Пэлем Вудхауз - Том 18. Лорд Долиш и другие
— Шире, — уныло произнес И. Дж. Зиззбаум.
— Так широко, как только захотите… А как насчет старого доброго веселящего газа, у вас его хватит? Оч-чень хорошо! Вы знаете, — заискивающе улыбнулся я, — меня так давно не усыпляли — целую вечность! Лет с двенадцати, кажется, а может, и раньше — я помню, что был тогда в начальной школе, а в начальной школе учатся еще в нежном возрасте… Кстати, о детях: как вы думаете, кого я встретил в приемной? Самого Джо Кули, ни больше, ни меньше, и, по странному совпадению, ему тоже будут давать газ! Мир тесен, как говорится…

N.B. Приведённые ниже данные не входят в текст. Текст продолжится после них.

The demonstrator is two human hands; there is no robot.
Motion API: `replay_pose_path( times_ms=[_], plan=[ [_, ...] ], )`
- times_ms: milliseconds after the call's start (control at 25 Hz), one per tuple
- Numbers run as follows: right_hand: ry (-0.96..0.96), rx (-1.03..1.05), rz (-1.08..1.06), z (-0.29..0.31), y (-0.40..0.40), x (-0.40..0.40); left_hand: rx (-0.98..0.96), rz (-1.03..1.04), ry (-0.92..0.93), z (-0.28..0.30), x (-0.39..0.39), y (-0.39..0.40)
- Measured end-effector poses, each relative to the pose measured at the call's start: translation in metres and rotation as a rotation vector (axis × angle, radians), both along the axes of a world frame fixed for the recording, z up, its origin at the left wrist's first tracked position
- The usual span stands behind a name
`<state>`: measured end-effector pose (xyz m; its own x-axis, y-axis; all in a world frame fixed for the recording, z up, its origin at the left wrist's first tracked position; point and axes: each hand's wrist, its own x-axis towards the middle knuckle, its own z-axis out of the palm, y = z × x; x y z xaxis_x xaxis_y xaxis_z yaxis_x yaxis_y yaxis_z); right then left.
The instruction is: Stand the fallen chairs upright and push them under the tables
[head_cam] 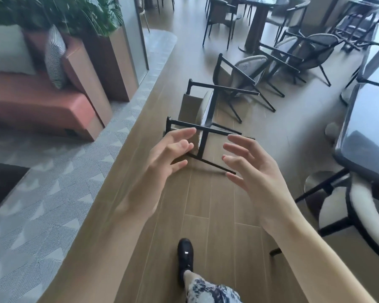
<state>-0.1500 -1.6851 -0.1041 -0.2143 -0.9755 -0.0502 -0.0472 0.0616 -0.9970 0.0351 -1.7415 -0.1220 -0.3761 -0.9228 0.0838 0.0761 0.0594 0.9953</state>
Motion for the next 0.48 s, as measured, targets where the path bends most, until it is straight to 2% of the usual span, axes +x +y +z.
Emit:
replay_pose_path(
  times_ms=[320,480],
  plan=[
    [-0.03,-0.008,0.08,0.011,-0.214,0.028,-0.009,0.111,0.002,0.025,0.024,-0.195],
    [-0.016,-0.015,0.122,0.015,-0.297,0.045,0.004,0.172,0.018,0.027,0.041,-0.266]
  ],
)
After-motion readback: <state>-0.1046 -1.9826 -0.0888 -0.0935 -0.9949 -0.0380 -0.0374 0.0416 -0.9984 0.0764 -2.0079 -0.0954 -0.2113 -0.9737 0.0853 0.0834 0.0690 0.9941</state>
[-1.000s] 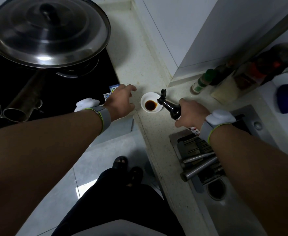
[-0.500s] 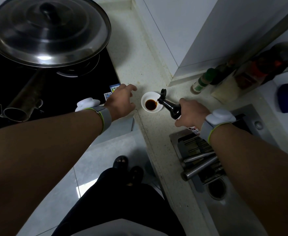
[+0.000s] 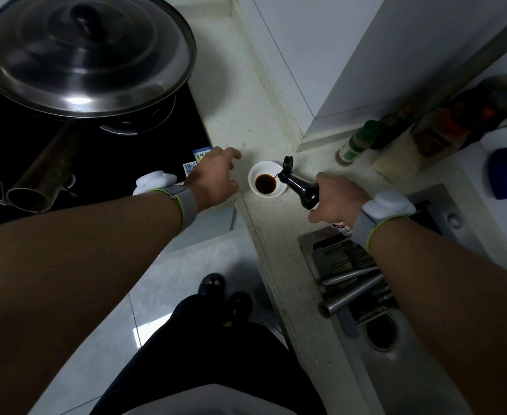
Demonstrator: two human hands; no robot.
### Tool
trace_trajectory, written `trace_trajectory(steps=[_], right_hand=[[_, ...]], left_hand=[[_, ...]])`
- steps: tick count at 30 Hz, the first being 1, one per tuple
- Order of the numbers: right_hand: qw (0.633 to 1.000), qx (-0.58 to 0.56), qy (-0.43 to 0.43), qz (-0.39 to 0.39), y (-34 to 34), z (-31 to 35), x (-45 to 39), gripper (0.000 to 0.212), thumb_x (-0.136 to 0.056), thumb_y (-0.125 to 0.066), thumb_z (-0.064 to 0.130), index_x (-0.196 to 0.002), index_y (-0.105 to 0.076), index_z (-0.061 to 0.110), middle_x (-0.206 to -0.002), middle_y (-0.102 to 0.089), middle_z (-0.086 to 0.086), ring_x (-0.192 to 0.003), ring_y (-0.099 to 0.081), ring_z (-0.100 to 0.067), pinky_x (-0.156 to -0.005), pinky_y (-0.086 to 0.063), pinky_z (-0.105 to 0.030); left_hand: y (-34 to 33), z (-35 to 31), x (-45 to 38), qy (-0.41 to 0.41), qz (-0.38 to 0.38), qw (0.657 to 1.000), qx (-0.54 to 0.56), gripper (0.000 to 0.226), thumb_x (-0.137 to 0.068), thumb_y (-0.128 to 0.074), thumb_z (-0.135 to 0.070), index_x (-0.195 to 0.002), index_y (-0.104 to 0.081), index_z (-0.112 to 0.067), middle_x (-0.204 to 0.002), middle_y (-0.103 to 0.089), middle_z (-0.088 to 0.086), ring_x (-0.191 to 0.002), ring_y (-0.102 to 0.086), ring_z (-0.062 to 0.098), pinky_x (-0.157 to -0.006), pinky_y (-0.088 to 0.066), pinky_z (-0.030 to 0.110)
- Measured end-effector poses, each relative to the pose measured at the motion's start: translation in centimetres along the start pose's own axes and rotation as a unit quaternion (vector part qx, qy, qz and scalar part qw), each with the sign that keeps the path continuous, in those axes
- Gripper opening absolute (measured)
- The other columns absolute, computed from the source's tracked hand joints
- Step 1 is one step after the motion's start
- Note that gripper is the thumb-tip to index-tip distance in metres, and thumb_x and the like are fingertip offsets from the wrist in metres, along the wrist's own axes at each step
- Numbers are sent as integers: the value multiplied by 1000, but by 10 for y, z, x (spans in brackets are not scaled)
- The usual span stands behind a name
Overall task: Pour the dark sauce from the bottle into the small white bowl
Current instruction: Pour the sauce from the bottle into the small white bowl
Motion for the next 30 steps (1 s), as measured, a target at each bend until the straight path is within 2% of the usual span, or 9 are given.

Я осекся, кляня в душе свою бестактность. Даже в отсутствие мгновенной гримасы, исказившей выразительную физиономию И. Дж. Зиззбаума, можно было бы догадаться, что затронутая тема для него болезненна. Мне вдруг стало ясно, почему в этот день мой эскулап — совсем не тот лучезарный И. Дж. Зиззбаум, чей веселый смех и тонкие остроты делали его душой ежегодных дантистских съездов. Его угнетало сознание того факта, что главный приз зубоврачебных скачек — удаление первого коренного у самого малыша Джо Кули — достался не ему, а коварному сопернику.
Без сомнения, щелчки фотокамер и репортерские выкрики были слышны и здесь, в кабинете, заставляя проигравшего вновь и вновь горестно размышлять о том, что папаша Буруош завтра увидит свое имя на первых полосах всех бульварных листков и станет хоть ненадолго любимцем широкой публики, в то время как он сам будет вынужден удовольствоваться лишь обычным скромным гонораром. Такое невезение выбило бы из колеи даже самого жизнелюбивого дантиста.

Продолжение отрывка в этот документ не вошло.